Back in 2002 the Conference of the Chief Inspector of Mines (CCIM), representing all the states and territories, developed the National Mine Safety Framework (NMSF) to provide a nationwide approach to managing work health and safety (WHS) in the mining and quarrying industries.

The Ministerial Council on Mineral and Petroleum Resources appointed a tripartite NMSF steering group in 2005 to further develop and implement the framework. The steering group, which comprised representatives of the federal, state and Northern Territory governments and relevant industry associations and trade unions, was formally concluded in April 2013, with final implementation of the NMSF work to be progressed by the state and Northern Territory governments. I was pleased to be part of the CCIM and NMSF steering committee and to contribute to the development and implementation plan of the NMSF. The underlying principles outlined at the time are still relevant today:

  • The primary responsibility for WHS rests with industry parties.
  • Industry must ensure sound workplace structures that empower employers and employees at all levels to identify WHS issues and options for dealing with them.
  • Governments set WHS standards and require performance of these standards.
  • Governments complement and support industry initiatives to ensure best practice WHS.

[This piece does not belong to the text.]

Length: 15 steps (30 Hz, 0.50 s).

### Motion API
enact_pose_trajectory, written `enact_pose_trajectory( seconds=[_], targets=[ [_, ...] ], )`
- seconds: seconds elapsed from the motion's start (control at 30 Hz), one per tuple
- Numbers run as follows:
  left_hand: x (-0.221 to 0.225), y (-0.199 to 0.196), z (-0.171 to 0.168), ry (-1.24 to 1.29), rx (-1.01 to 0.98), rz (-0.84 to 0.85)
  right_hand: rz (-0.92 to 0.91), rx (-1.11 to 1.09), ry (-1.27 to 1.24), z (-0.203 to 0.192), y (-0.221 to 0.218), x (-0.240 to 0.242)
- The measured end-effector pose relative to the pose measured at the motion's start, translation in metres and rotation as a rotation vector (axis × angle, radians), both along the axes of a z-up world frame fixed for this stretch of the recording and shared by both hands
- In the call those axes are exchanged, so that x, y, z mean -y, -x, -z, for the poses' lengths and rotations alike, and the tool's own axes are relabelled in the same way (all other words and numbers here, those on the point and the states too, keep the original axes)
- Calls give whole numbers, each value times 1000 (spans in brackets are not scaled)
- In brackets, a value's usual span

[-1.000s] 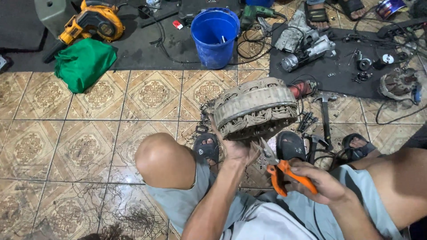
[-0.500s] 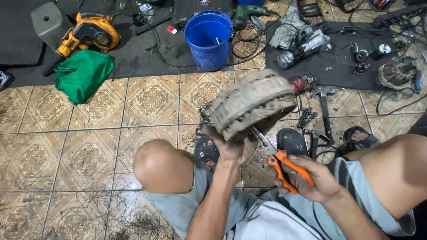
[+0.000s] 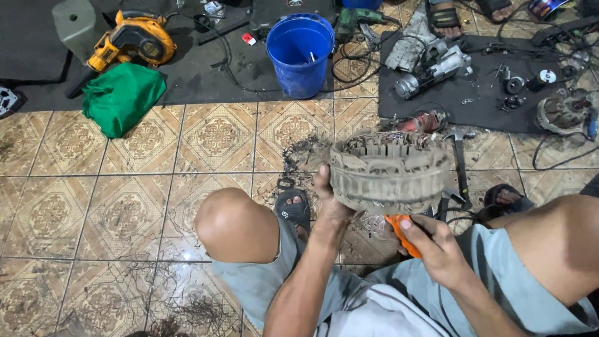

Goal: Cutting copper windings from an electric motor stator using hand-held wire cutters

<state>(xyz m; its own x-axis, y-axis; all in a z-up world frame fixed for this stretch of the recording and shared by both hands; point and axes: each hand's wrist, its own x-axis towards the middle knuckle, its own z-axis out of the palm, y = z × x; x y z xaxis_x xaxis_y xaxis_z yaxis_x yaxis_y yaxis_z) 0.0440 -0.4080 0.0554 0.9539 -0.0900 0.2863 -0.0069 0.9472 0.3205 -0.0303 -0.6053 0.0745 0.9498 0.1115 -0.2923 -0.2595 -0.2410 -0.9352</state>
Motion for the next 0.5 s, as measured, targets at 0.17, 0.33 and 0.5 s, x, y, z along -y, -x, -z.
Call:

The NMSF is made up of seven strategies, focused on key areas in which consistency across jurisdictions would be most beneficial to deliver better safety outcomes:

  1. Nationally consistent legislation.
  2. Competency support.
  3. Compliance support.
  4. A nationally co-ordinated protocol on enforcement.
  5. Consistent and reliable data collection and analysis.
  6. Effective consultation mechanisms.
  7. A collaborative approach to research.

The most difficult strategy to finalise and implement was the development of nationally consistent mine safety legislation. Drafting instructions and example clauses were developed for each jurisdiction to use to amend existing mine safety legislation or regulations to deliver a nationally consistent approach.

South Australia and the Northern Territory have updated their regulations to be consistent with the draft model WHS regulations and a series of codes of practices.

To manage WHS effectively, the draft model WHS regulations require all operations, regardless of size, to establish a safety management system that is documented, easily understood and accessible to all workers, and that forms part of an overall management system at the mine or quarry.

The other important concept outlined in the draft model WHS regulations relates to principal hazards, which can result in multiple fatalities and injuries if not adequately controlled.

Given the higher risk factor associated with these hazards, a higher level of planning, risk assessment and control is required. A principal mining hazard management plan must be prepared for each hazard.

The goal of the competency support strategy is to promote continuous skills development and competency nationwide, in support of the progressive move to industry-based assessment of competency.

The Institute of Quarrying Australia, with its current educational initiatives, is well placed to work with industry and governments to implement this strategy.

The CCIM through the NMSF has provided strategies to achieve best practice WHS in our industry. Governments and industry need to work together to ensure the delivery of best practice in WHS. While we can be extremely proud of the progress we have made in the mining and quarrying industries in almost 15 years, our work remains unfinished.